Exercise details => Return exactly the span of lines in the following data that opens with the line containing "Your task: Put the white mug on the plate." and closes with the line containing "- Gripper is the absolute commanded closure". Include nothing else.

═══ Records for processing ═══

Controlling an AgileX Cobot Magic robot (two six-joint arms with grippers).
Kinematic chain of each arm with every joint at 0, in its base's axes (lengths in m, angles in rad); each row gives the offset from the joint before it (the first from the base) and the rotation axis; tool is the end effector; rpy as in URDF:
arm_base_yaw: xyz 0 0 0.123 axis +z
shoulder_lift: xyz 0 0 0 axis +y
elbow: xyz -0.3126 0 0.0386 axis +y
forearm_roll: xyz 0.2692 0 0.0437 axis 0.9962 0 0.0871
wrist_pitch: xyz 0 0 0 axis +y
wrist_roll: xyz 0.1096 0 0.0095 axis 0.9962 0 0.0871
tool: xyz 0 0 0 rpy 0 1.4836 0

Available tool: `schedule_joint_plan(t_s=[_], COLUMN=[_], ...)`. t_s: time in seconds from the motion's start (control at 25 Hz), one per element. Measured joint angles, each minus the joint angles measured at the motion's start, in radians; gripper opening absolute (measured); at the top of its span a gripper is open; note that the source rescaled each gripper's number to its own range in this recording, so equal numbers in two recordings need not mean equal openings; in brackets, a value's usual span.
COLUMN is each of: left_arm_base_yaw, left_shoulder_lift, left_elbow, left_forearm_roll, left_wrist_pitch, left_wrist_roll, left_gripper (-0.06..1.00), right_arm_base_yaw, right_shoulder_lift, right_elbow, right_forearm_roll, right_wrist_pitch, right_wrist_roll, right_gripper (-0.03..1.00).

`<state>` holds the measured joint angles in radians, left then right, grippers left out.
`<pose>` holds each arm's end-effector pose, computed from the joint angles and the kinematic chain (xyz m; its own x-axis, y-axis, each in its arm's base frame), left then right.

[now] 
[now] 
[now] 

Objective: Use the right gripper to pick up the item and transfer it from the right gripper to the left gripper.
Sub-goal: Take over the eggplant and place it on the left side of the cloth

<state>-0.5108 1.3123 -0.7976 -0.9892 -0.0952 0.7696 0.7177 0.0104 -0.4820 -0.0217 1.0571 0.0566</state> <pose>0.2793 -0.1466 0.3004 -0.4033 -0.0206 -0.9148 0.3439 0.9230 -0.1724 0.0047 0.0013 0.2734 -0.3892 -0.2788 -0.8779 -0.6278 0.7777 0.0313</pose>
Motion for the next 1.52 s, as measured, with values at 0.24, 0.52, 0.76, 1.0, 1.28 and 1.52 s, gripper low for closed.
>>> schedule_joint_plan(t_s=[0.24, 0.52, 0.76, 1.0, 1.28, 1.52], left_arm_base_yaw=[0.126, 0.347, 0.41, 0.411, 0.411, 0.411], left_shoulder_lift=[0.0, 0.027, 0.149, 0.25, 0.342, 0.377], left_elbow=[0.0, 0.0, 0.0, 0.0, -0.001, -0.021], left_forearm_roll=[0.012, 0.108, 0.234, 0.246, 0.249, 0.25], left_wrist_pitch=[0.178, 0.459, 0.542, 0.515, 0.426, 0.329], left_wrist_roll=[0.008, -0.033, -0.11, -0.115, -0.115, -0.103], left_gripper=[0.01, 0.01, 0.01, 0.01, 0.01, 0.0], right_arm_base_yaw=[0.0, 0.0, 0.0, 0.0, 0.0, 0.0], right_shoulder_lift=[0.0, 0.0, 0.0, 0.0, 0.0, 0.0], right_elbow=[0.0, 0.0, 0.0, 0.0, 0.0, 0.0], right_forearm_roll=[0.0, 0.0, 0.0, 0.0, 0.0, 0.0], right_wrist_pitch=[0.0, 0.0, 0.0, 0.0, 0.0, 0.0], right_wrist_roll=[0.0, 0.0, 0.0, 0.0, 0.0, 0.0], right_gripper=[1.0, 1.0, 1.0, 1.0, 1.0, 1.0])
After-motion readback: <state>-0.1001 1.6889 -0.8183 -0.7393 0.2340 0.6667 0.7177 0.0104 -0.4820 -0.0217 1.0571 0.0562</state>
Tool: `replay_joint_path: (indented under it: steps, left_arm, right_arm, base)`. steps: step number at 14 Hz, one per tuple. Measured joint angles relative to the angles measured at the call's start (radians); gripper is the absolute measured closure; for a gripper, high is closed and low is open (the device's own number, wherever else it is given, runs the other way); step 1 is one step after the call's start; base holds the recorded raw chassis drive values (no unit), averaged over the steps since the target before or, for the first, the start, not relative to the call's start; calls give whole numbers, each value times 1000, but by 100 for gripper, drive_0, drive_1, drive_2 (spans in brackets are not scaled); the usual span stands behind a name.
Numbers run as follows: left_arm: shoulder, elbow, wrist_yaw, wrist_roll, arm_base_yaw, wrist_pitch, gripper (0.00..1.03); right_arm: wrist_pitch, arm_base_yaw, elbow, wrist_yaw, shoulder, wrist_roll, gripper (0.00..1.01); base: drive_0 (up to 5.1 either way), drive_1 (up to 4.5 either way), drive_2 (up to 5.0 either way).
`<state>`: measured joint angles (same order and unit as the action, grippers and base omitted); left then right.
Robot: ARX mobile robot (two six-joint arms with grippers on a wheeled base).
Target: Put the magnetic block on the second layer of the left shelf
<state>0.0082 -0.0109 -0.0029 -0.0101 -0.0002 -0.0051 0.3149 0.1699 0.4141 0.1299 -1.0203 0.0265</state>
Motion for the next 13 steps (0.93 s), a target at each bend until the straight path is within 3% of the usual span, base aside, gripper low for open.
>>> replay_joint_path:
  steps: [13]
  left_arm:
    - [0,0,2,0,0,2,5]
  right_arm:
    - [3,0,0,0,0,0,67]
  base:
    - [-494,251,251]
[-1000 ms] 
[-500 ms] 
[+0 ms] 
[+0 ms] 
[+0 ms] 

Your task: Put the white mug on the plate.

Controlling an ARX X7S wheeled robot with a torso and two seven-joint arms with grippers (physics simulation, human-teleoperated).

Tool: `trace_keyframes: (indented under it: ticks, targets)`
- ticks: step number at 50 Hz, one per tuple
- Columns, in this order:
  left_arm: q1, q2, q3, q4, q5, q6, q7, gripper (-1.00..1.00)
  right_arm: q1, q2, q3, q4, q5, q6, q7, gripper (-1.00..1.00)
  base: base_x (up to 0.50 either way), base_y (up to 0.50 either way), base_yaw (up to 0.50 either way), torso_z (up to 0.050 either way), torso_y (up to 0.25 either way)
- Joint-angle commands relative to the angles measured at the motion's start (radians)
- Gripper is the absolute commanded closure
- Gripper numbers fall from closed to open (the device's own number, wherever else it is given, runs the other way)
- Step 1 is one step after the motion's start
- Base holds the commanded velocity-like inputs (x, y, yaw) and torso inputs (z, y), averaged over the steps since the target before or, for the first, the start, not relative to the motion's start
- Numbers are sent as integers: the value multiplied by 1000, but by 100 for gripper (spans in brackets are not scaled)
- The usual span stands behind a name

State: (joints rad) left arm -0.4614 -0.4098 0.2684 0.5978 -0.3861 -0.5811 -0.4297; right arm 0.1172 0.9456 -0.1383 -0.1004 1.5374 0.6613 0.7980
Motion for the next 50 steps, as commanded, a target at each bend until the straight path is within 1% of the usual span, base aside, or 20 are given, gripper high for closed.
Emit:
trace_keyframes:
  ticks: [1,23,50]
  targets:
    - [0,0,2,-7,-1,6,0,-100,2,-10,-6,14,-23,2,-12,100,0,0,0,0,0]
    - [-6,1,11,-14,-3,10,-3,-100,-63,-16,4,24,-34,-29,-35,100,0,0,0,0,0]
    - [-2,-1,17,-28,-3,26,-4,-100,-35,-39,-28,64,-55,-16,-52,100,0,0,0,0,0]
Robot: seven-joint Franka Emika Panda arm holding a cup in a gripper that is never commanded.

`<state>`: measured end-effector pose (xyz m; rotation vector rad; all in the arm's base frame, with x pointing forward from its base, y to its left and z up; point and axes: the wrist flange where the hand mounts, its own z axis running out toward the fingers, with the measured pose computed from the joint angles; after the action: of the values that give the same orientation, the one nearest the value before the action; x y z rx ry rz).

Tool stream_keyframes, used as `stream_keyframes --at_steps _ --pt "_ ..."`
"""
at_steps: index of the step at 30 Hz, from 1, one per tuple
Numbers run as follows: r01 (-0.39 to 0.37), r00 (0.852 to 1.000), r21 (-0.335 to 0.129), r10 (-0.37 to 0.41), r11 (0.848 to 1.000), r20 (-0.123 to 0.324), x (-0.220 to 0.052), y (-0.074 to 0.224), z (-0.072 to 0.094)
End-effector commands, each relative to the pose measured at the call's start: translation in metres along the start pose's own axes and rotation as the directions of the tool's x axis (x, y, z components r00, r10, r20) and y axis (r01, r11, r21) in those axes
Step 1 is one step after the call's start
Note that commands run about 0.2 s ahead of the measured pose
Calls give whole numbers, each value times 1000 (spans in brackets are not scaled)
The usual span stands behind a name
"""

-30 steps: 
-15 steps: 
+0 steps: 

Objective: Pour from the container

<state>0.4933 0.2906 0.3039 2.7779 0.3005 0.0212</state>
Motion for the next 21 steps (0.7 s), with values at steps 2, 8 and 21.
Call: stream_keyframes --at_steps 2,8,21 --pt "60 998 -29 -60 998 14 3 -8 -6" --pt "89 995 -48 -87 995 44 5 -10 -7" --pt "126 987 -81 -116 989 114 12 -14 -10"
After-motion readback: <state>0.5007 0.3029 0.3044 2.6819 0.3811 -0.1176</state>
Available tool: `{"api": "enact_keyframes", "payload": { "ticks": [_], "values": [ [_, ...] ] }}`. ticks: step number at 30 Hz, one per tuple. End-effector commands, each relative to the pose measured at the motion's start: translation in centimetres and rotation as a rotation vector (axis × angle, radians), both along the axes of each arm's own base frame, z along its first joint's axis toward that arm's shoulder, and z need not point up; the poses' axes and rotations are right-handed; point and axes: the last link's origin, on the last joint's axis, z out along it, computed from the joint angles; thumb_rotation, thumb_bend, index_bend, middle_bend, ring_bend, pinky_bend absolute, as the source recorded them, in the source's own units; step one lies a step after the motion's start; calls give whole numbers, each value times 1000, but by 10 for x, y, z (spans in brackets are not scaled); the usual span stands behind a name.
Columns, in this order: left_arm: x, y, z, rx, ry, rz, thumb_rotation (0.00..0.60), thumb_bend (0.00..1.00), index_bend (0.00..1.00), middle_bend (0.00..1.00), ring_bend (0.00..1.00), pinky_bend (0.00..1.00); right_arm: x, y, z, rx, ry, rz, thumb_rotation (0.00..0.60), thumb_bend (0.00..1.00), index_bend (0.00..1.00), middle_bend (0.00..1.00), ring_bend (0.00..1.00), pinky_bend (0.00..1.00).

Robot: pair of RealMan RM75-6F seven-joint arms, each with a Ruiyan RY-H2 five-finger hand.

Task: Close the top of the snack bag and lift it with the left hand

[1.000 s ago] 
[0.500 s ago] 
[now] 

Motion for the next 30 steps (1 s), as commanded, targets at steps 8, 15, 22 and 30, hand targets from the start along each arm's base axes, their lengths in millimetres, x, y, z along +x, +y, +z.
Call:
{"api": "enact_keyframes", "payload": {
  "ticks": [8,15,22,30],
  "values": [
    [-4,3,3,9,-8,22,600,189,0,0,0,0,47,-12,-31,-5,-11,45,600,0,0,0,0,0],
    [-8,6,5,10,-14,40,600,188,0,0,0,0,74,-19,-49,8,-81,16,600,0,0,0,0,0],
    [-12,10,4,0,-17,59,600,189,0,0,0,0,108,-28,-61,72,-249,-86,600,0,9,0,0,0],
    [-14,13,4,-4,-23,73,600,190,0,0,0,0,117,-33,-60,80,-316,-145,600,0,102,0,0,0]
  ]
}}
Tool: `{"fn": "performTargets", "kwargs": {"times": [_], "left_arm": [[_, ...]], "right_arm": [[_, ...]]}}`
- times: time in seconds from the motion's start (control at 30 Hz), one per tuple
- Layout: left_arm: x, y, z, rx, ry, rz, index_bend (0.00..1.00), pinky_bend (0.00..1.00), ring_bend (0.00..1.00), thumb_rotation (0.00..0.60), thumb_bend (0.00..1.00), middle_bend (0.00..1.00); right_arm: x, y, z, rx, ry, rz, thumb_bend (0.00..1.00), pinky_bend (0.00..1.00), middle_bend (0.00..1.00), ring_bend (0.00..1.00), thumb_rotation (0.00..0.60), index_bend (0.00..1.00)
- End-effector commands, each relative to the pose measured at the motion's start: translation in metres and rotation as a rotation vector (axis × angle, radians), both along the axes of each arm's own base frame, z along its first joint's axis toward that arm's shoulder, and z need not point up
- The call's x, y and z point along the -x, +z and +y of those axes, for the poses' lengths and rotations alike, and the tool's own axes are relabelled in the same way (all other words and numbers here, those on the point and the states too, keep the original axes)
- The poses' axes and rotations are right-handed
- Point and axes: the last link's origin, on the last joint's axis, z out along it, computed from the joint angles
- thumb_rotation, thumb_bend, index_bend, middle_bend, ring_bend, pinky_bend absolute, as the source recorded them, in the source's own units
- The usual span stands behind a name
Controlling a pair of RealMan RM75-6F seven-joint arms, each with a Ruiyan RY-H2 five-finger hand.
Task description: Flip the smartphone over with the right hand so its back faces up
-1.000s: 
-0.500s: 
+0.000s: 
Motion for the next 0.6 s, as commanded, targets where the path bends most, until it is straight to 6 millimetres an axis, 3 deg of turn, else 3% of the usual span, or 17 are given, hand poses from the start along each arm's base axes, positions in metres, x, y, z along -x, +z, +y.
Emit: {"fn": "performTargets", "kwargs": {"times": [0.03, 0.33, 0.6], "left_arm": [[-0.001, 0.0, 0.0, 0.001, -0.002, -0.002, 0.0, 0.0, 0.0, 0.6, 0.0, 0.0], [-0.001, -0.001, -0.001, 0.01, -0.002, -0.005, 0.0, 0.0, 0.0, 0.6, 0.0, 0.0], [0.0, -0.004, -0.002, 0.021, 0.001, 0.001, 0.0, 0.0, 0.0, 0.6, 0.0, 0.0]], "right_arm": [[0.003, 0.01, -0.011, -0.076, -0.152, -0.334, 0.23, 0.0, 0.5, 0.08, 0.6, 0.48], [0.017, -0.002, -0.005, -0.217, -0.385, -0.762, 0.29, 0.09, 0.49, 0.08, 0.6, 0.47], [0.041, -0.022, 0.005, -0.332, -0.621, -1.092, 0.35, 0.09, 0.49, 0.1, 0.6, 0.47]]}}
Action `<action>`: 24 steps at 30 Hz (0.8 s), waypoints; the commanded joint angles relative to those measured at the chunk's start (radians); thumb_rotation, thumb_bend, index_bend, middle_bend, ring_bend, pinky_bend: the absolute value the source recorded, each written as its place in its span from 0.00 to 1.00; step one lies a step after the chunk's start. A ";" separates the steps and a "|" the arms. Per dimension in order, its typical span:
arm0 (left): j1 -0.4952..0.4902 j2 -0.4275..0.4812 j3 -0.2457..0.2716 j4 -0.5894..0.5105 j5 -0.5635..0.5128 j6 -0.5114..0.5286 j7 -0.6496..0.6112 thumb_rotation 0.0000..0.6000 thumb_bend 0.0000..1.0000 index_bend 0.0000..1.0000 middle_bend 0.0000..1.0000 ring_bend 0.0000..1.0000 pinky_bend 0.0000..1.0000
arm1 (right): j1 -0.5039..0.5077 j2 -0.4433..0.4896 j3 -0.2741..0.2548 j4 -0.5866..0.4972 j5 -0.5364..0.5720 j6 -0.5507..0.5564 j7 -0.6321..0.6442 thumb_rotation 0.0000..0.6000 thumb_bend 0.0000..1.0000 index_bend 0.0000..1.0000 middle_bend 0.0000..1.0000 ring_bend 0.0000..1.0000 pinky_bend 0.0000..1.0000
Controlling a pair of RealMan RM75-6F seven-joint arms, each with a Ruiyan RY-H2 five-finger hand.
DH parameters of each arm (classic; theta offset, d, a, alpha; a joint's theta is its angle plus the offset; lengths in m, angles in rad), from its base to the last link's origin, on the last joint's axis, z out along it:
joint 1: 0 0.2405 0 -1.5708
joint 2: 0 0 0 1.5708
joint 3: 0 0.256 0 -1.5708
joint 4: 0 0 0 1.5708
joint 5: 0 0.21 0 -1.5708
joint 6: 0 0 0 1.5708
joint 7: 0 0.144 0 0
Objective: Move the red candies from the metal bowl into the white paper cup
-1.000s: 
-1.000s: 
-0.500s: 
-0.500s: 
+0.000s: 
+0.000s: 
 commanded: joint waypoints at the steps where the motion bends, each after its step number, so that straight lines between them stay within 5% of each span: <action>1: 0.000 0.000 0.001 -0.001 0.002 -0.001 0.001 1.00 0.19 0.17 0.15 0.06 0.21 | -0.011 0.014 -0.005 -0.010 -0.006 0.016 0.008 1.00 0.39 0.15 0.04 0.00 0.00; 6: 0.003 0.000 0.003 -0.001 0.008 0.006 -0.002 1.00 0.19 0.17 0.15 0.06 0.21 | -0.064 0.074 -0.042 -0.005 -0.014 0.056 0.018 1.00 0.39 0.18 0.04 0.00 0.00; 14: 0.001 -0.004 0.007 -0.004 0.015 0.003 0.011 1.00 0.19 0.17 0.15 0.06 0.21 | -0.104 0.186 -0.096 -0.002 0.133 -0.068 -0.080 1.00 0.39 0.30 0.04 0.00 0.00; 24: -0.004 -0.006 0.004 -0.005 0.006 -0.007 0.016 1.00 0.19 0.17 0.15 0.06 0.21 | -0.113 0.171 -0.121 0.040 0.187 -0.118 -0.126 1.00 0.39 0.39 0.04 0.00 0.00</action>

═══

Answer box =>
Your task: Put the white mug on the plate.

Controlling an ARX X7S wheeled robot with a torso and two seven-joint arms with grippers (physics simulation, human-teleoperated).

Tool: `trace_keyframes: (indented under it: ticks, targets)`
- ticks: step number at 50 Hz, one per tuple
- Columns, in this order:
  left_arm: q1, q2, q3, q4, q5, q6, q7, gripper (-1.00..1.00)
  right_arm: q1, q2, q3, q4, q5, q6, q7, gripper (-1.00..1.00)
  base: base_x (up to 0.50 either way), base_y (up to 0.50 either way), base_yaw (up to 0.50 either way), torso_z (up to 0.050 either way), torso_y (up to 0.25 either way)
- Joint-angle commands relative to the angles measured at the motion's start (radians)
- Gripper is the absolute commanded closure

The answer has nothing more to it.